What is being asked —
In the records below, find the line with "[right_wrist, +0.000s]" and the line with "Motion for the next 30". Print both exactly, along with every line between them, and no other line.

Excerpts from a dataset
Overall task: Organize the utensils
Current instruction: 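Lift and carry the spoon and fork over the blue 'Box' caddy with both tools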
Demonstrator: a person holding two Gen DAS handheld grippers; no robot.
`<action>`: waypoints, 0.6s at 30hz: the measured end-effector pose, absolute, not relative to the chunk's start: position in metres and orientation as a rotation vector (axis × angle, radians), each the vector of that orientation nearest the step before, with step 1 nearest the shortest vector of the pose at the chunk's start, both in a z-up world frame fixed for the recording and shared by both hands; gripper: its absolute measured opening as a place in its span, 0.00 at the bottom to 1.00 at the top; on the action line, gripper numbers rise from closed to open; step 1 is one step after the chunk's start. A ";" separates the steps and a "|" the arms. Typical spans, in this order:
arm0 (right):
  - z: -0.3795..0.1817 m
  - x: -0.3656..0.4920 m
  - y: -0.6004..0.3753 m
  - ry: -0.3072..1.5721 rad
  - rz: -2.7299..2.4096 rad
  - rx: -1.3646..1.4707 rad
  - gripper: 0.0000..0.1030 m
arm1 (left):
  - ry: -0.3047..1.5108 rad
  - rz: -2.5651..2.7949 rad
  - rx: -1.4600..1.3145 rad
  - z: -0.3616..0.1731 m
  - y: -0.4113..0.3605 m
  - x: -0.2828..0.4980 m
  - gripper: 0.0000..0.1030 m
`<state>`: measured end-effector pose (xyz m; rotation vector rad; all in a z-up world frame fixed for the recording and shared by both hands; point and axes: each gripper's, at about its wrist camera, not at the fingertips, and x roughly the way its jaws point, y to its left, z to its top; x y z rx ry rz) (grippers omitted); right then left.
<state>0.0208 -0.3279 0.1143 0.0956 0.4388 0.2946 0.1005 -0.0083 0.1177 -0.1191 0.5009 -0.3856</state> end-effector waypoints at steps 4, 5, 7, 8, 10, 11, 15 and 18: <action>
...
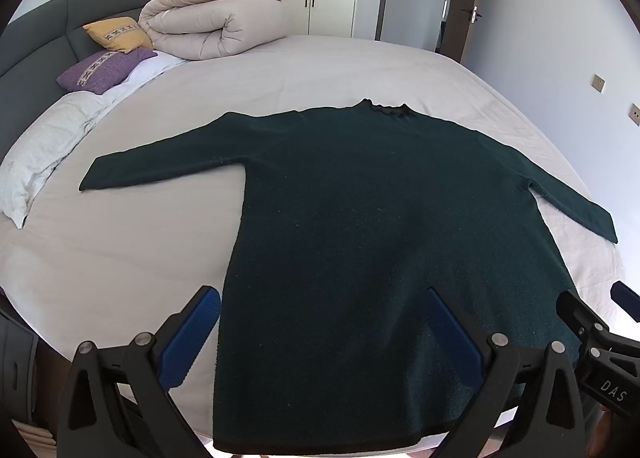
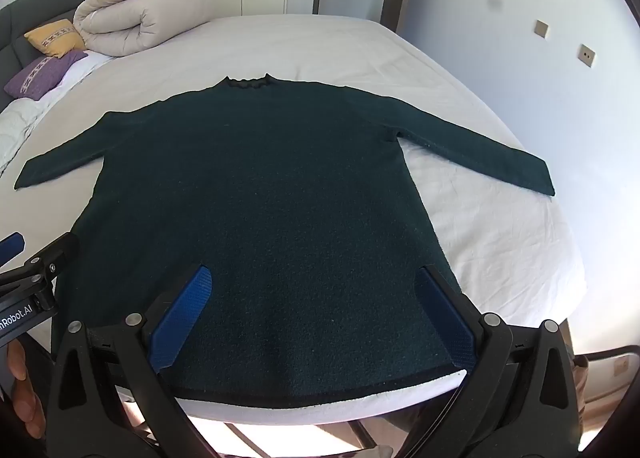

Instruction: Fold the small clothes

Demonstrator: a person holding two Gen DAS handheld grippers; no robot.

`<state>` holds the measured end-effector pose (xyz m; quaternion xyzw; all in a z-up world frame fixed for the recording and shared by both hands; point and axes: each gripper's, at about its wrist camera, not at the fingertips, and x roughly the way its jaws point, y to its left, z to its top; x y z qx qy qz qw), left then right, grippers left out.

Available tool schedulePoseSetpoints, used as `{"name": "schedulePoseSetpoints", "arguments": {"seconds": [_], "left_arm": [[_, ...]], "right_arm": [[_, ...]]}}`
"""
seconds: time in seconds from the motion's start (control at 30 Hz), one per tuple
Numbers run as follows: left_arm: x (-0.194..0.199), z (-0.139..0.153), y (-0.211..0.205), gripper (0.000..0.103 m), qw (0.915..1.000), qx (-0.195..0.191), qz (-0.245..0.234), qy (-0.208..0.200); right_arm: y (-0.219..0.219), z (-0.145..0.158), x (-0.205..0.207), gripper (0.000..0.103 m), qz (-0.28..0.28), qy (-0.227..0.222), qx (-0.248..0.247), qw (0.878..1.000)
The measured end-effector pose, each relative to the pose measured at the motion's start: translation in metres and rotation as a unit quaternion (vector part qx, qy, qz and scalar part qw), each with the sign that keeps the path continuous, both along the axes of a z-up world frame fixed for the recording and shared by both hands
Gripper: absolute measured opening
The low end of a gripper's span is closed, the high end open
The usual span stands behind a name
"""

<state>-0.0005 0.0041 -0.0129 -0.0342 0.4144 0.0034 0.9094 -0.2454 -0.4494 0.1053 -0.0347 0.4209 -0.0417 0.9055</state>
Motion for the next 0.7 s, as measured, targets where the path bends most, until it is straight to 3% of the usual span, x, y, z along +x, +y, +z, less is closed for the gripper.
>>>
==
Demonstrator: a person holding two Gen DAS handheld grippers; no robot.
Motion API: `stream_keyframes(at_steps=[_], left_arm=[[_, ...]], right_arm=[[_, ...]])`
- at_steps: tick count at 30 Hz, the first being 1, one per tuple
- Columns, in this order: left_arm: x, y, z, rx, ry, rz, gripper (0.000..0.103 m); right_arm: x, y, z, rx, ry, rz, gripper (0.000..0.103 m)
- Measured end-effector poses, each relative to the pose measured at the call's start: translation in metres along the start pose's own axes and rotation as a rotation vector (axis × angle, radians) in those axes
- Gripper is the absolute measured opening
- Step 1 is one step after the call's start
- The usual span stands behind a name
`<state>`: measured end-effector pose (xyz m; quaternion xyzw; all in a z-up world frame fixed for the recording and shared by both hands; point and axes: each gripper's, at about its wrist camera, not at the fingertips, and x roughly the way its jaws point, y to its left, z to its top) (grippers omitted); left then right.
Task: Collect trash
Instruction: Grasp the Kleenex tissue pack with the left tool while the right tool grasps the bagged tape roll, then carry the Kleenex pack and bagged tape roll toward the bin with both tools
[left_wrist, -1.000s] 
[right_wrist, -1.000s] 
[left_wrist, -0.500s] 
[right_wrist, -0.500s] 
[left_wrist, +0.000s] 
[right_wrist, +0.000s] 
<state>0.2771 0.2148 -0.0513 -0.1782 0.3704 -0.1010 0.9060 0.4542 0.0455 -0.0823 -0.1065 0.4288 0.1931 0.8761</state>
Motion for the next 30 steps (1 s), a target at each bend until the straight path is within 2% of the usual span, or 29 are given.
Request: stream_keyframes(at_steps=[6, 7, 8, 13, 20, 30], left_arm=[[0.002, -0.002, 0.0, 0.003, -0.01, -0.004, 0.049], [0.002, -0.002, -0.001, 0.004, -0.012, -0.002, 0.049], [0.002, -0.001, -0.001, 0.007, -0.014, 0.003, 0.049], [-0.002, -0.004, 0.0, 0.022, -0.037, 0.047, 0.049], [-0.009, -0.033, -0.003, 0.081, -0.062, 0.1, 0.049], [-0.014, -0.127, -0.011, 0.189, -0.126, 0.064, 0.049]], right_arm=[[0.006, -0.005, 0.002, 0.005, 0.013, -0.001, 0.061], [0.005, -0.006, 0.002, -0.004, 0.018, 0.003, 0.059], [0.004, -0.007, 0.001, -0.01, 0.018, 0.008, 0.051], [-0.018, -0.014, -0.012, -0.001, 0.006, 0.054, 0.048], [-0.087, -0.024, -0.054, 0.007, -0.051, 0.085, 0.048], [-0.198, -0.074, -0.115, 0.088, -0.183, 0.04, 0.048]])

Output for this task —
[right_wrist, +0.000s] 
<state>0.2771 0.2148 -0.0513 -0.1782 0.3704 -0.1010 0.9060 0.4542 0.0455 -0.0823 -0.1065 0.4288 0.1931 0.8761</state>
Motion for the next 30 steps (1 s), a target at each bend until the straight path is within 2% of the usual span, or 29 are given.

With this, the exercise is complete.